No estaban seguros de qué sucedió, pero podían sentir que el alfa había acelerado el plan y se había vuelto un poco agresivo y cruel. Sólo les preocupaba que fuera imprudente.
—¡Caña! —gritó Haco—, ¡Te maldigo! —Nunca, ni en su peor pesadilla, había imaginado ser enemigo de la familia real.
Mientras tanto, el alfa en cuestión que había causado tal agitación en la ciudad capital finalmente tuvo su buena noche de sueño.”
—Dormió toda la noche y la mañana, hasta el mediodía. Y como el rey no se sentía bien, no había corte matutina. Sus hombres de confianza intentaban solucionar la situación, pero no había nada que realmente pudieran hacer para apaciguar la situación.
—Necesitaban una guía del rey sobre cuál debería ser su postura, porque encubrir las cosas cuando ya estaban al descubierto solo les jugaría en contra. Lo último que querían era una guerra civil y la intervención del Reino Sagrado en este asunto, sobre la magia negra.
—Actualmente, el alfa estaba inconsciente de su entorno —murmuró—. Mientras abrazaba a Iris de cerca, enterraba su nariz contra el hueco de su hombro, mientras sus rizos le hacían cosquillas en la cara, pero eso no lo despertaba en absoluto.
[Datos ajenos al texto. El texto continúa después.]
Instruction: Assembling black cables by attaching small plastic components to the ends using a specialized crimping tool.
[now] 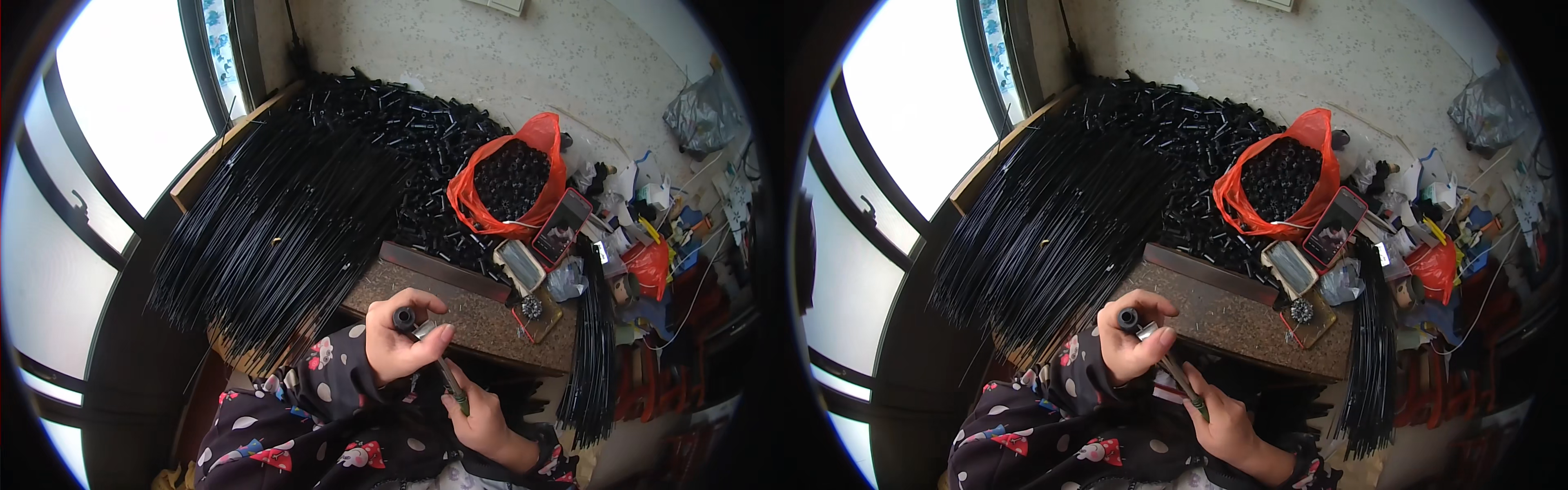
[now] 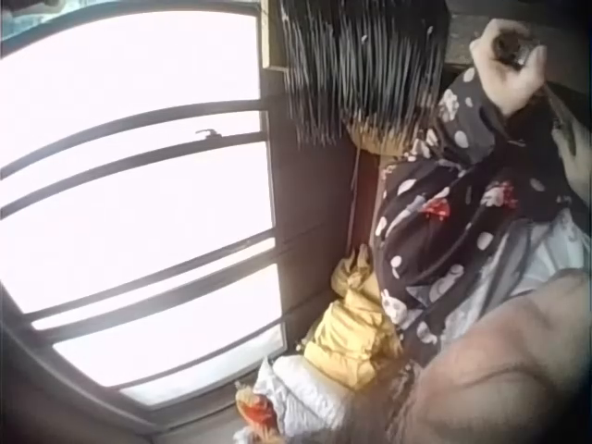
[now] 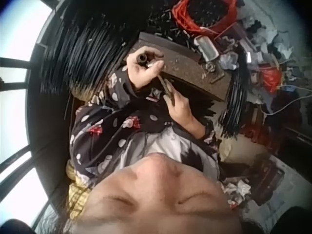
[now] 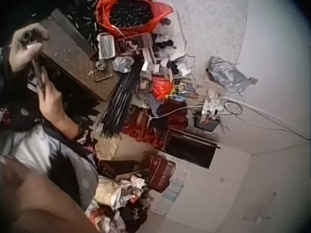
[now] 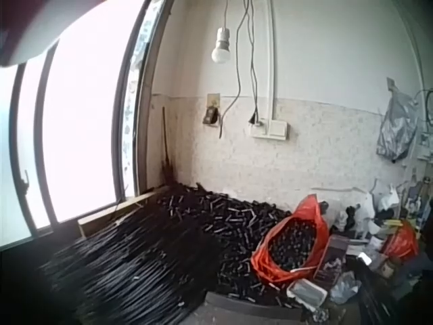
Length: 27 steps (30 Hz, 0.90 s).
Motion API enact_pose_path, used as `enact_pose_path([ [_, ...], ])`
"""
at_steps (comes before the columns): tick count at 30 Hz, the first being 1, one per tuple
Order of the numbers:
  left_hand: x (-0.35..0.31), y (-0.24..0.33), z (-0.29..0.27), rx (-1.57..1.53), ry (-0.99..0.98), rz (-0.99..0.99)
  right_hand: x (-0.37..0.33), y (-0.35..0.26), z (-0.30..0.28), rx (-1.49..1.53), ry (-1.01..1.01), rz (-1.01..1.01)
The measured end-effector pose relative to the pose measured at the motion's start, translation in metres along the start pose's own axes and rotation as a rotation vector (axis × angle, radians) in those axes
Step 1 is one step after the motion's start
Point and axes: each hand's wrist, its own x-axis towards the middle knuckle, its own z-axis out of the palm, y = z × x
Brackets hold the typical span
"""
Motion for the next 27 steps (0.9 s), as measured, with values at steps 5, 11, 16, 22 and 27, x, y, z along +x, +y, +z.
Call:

—Mientras tanto, Iris se despertó hace tres horas —continuó—. Cuando Hanna vino a entregarles su desayuno y se fue de inmediato cuando vio que los dos seguían en la cama.
—Iris usó este tiempo para mirar a Caña —suspiró—. No podía creer que esa fuera su respuesta. Ya era una sorpresa que estuviera dispuesto a responder, en lugar de estar en silencio como de costumbre.
—Su respuesta no fue una explicación, no explicó nada, pero despejó la confusión acerca de dónde debería estar ella a lo largo de esta relación.
—Aún les quedaba un largo camino por recorrer para poder alcanzarse el uno al otro, pero el hecho de que estuvieran caminando en la misma dirección alivió a Iris —afirmó—. Porque en algún momento, se encontrarían con cada uno eventualmente.
—Si había mil pasos entre ellos, probablemente la conversación de anoche fue el primer paso, lo que les dejó con novecientos noventa y nueve más.
—Era casi insignificante, pero aun así, era un progreso —concluyó.
—Iris miró el rostro dormido de Caña y tentativamente pasó los dedos por su cabello —se detuvo por un momento, antes de hacerlo de nuevo, una vez que se aseguró de que no lo despertó—. Su cabello era un poco áspero, mostrando cuán obstinado era el alfa.
—Respiraba regularmente y la abrazaba un poco más fuerte sin siquiera darse cuenta, y volvía a dormirse profundamente —comentó.
—Estaba tan tranquilo y en paz y la tenue luz del sol se filtraba por la ventana —declaró—. Debe estar un poco frío allí fuera, ya que la nieve no dejó de caer durante toda la noche y ahora, muchas personas trabajaban para despejar el camino para que los caballos o carruajes no resbalaran en la calle helada.
—Iris sintió que podía quedarse así todo el día, pero su determinación volvió a ser desmentida —nos confesó ella—. Porque no mucho después, sintió que su estómago rugía. Tenía hambre y su desayuno estaba a solo unos pasos de ellos, pero no podía alcanzarlo.
—Iris intentó liberarse de los brazos de Caña que atrapaban su cuerpo, pero él no se movió. Y cuando lo intentó un poco más fuerte, en lugar de eso, lo despertó.
—Abrió sus ojos, en alerta —murmuró.